PROBLEM STATEMENT>
All lines in the records below with the word "cable" must be returned.

= Beginning of Section =

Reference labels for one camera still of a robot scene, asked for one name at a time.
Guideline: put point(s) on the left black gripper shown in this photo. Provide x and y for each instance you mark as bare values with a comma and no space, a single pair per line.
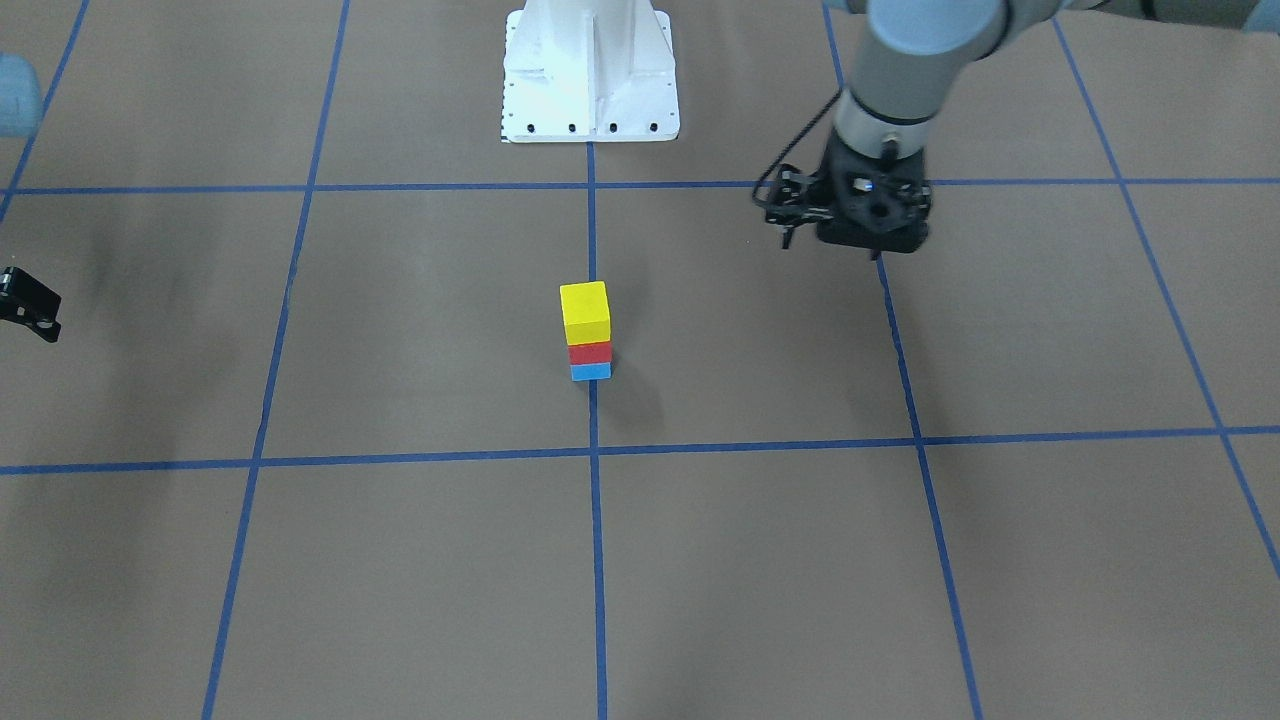
800,199

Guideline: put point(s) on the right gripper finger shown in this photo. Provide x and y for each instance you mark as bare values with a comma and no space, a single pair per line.
29,302

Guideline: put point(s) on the yellow cube block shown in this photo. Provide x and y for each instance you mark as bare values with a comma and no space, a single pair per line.
586,313

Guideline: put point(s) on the red cube block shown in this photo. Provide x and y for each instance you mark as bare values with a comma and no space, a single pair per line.
591,353

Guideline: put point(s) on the blue cube block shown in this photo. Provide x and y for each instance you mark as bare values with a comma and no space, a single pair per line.
591,372

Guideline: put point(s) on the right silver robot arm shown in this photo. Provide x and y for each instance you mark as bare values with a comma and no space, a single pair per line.
22,105

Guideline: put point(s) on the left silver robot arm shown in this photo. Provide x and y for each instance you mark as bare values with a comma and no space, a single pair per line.
914,51

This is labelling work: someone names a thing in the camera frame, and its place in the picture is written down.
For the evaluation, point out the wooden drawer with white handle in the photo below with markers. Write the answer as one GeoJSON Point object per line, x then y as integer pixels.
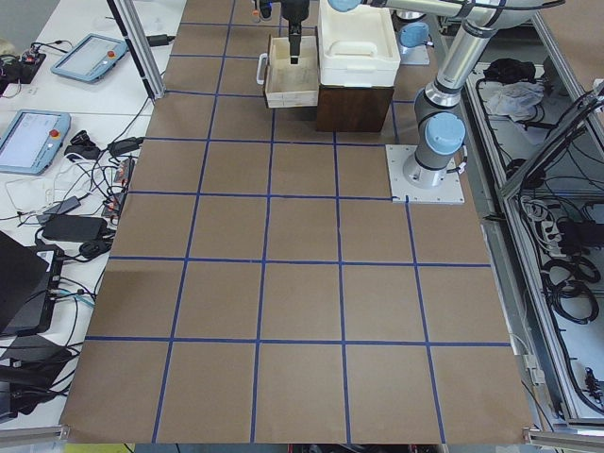
{"type": "Point", "coordinates": [285, 84]}

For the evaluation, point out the teach pendant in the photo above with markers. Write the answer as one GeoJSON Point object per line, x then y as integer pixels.
{"type": "Point", "coordinates": [32, 140]}
{"type": "Point", "coordinates": [91, 58]}

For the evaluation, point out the aluminium frame post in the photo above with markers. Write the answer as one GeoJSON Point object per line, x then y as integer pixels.
{"type": "Point", "coordinates": [127, 19]}

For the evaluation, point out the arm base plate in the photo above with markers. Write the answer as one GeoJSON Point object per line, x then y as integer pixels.
{"type": "Point", "coordinates": [412, 183]}

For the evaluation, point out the white plastic tray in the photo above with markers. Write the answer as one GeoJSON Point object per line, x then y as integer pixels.
{"type": "Point", "coordinates": [357, 48]}

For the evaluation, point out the dark brown wooden cabinet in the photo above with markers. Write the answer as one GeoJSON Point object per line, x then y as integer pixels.
{"type": "Point", "coordinates": [352, 109]}

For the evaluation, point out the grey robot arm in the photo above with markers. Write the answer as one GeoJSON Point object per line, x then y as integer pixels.
{"type": "Point", "coordinates": [441, 131]}

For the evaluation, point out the black power adapter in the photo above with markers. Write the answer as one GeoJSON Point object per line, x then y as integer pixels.
{"type": "Point", "coordinates": [74, 228]}

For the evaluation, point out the black laptop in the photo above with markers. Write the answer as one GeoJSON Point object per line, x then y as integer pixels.
{"type": "Point", "coordinates": [29, 277]}

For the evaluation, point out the teach pendant far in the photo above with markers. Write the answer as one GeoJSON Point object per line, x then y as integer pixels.
{"type": "Point", "coordinates": [91, 58]}

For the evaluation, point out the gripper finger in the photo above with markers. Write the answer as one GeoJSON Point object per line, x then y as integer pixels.
{"type": "Point", "coordinates": [294, 37]}

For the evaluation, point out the teach pendant near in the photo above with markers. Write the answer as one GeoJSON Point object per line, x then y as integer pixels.
{"type": "Point", "coordinates": [32, 140]}

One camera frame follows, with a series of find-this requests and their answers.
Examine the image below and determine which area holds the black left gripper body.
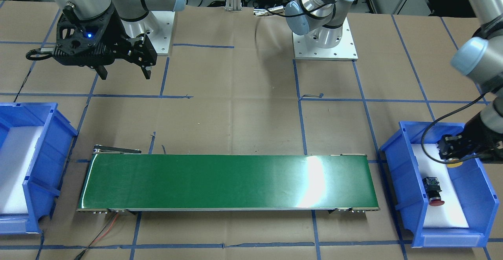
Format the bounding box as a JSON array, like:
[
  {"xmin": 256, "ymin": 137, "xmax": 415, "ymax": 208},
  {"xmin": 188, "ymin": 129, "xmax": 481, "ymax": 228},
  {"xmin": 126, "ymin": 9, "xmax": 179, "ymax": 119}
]
[{"xmin": 456, "ymin": 114, "xmax": 503, "ymax": 163}]

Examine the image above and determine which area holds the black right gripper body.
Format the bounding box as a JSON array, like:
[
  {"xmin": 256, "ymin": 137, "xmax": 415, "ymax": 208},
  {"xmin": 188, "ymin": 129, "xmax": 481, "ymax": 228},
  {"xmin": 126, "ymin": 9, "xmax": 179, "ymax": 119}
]
[{"xmin": 52, "ymin": 8, "xmax": 134, "ymax": 67}]

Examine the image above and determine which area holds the yellow push button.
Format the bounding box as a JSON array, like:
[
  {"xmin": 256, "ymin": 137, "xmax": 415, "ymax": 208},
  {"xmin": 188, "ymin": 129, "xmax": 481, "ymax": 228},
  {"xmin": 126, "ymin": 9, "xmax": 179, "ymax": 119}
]
[{"xmin": 446, "ymin": 159, "xmax": 463, "ymax": 168}]

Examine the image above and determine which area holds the red push button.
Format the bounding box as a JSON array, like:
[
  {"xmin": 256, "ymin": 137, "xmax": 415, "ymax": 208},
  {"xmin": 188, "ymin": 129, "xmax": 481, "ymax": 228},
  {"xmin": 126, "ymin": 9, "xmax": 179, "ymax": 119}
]
[{"xmin": 422, "ymin": 176, "xmax": 445, "ymax": 207}]

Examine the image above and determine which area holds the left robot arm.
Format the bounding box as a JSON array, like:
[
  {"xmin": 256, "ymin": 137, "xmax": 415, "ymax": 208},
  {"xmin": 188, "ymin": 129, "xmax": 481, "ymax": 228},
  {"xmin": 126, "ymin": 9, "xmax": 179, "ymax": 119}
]
[{"xmin": 283, "ymin": 0, "xmax": 503, "ymax": 165}]

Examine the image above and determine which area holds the blue bin on robot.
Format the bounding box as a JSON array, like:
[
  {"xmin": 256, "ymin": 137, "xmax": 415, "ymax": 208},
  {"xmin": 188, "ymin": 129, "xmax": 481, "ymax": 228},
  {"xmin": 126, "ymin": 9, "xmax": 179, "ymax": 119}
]
[
  {"xmin": 381, "ymin": 121, "xmax": 499, "ymax": 248},
  {"xmin": 0, "ymin": 102, "xmax": 77, "ymax": 235}
]

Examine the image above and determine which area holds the white foam in bin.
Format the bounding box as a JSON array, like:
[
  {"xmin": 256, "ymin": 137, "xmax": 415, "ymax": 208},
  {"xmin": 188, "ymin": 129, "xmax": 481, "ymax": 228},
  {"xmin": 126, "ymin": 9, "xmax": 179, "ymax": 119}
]
[
  {"xmin": 0, "ymin": 126, "xmax": 43, "ymax": 215},
  {"xmin": 410, "ymin": 143, "xmax": 470, "ymax": 229}
]

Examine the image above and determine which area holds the green conveyor belt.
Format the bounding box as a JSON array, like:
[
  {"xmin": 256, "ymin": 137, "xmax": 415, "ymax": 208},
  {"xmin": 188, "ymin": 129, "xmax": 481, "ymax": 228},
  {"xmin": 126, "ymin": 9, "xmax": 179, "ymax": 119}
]
[{"xmin": 77, "ymin": 153, "xmax": 380, "ymax": 212}]

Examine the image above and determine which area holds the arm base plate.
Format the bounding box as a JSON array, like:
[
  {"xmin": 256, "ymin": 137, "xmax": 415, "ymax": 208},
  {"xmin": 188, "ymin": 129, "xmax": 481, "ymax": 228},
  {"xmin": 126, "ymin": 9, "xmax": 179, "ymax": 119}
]
[
  {"xmin": 123, "ymin": 11, "xmax": 176, "ymax": 56},
  {"xmin": 292, "ymin": 17, "xmax": 359, "ymax": 61}
]

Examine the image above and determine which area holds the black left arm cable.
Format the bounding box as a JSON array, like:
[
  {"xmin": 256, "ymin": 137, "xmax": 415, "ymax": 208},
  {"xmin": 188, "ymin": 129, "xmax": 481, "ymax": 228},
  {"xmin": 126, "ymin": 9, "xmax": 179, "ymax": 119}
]
[{"xmin": 420, "ymin": 93, "xmax": 488, "ymax": 165}]

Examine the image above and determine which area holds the red black conveyor cable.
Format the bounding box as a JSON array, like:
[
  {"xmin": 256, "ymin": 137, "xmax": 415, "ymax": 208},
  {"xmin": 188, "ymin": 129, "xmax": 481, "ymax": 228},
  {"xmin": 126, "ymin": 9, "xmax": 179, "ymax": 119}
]
[{"xmin": 74, "ymin": 211, "xmax": 123, "ymax": 260}]

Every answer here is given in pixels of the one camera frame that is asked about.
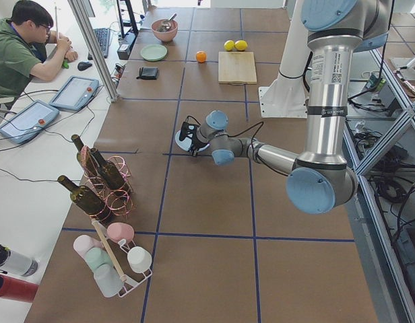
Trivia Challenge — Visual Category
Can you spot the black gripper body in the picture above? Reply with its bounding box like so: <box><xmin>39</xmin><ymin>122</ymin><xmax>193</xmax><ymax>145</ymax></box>
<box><xmin>190</xmin><ymin>126</ymin><xmax>208</xmax><ymax>152</ymax></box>

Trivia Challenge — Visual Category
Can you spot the light blue plate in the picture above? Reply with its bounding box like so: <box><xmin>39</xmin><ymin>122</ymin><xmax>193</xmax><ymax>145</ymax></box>
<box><xmin>174</xmin><ymin>131</ymin><xmax>191</xmax><ymax>152</ymax></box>

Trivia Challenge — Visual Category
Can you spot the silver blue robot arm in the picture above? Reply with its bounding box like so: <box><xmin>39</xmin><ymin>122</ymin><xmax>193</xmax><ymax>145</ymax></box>
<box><xmin>174</xmin><ymin>1</ymin><xmax>393</xmax><ymax>214</ymax></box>

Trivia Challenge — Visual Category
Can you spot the light green plate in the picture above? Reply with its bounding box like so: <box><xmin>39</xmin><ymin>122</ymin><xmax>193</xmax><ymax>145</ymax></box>
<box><xmin>140</xmin><ymin>44</ymin><xmax>168</xmax><ymax>62</ymax></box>

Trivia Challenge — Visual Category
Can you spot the dark wine bottle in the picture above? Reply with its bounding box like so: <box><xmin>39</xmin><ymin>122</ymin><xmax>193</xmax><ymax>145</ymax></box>
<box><xmin>90</xmin><ymin>147</ymin><xmax>128</xmax><ymax>191</ymax></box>
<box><xmin>57</xmin><ymin>175</ymin><xmax>110</xmax><ymax>221</ymax></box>
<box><xmin>71</xmin><ymin>134</ymin><xmax>97</xmax><ymax>177</ymax></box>

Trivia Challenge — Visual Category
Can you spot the bamboo cutting board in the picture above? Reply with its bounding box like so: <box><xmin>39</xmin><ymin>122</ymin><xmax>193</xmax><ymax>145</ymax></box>
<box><xmin>218</xmin><ymin>52</ymin><xmax>257</xmax><ymax>85</ymax></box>

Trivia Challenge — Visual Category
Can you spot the folded grey cloth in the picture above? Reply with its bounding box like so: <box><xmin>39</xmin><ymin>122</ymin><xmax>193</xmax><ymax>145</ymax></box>
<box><xmin>137</xmin><ymin>67</ymin><xmax>159</xmax><ymax>80</ymax></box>

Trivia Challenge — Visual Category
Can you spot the orange mandarin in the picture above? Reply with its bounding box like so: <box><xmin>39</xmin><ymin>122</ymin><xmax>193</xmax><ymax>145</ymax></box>
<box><xmin>195</xmin><ymin>50</ymin><xmax>207</xmax><ymax>63</ymax></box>

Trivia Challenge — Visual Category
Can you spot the yellow lemon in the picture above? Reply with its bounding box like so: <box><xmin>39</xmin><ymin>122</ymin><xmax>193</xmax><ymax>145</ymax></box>
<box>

= End of Section =

ANSWER FOR THIS EXERCISE>
Examine the image above and determine which area holds the black left arm cable.
Examine the image above and determine which area holds the red black conveyor cable.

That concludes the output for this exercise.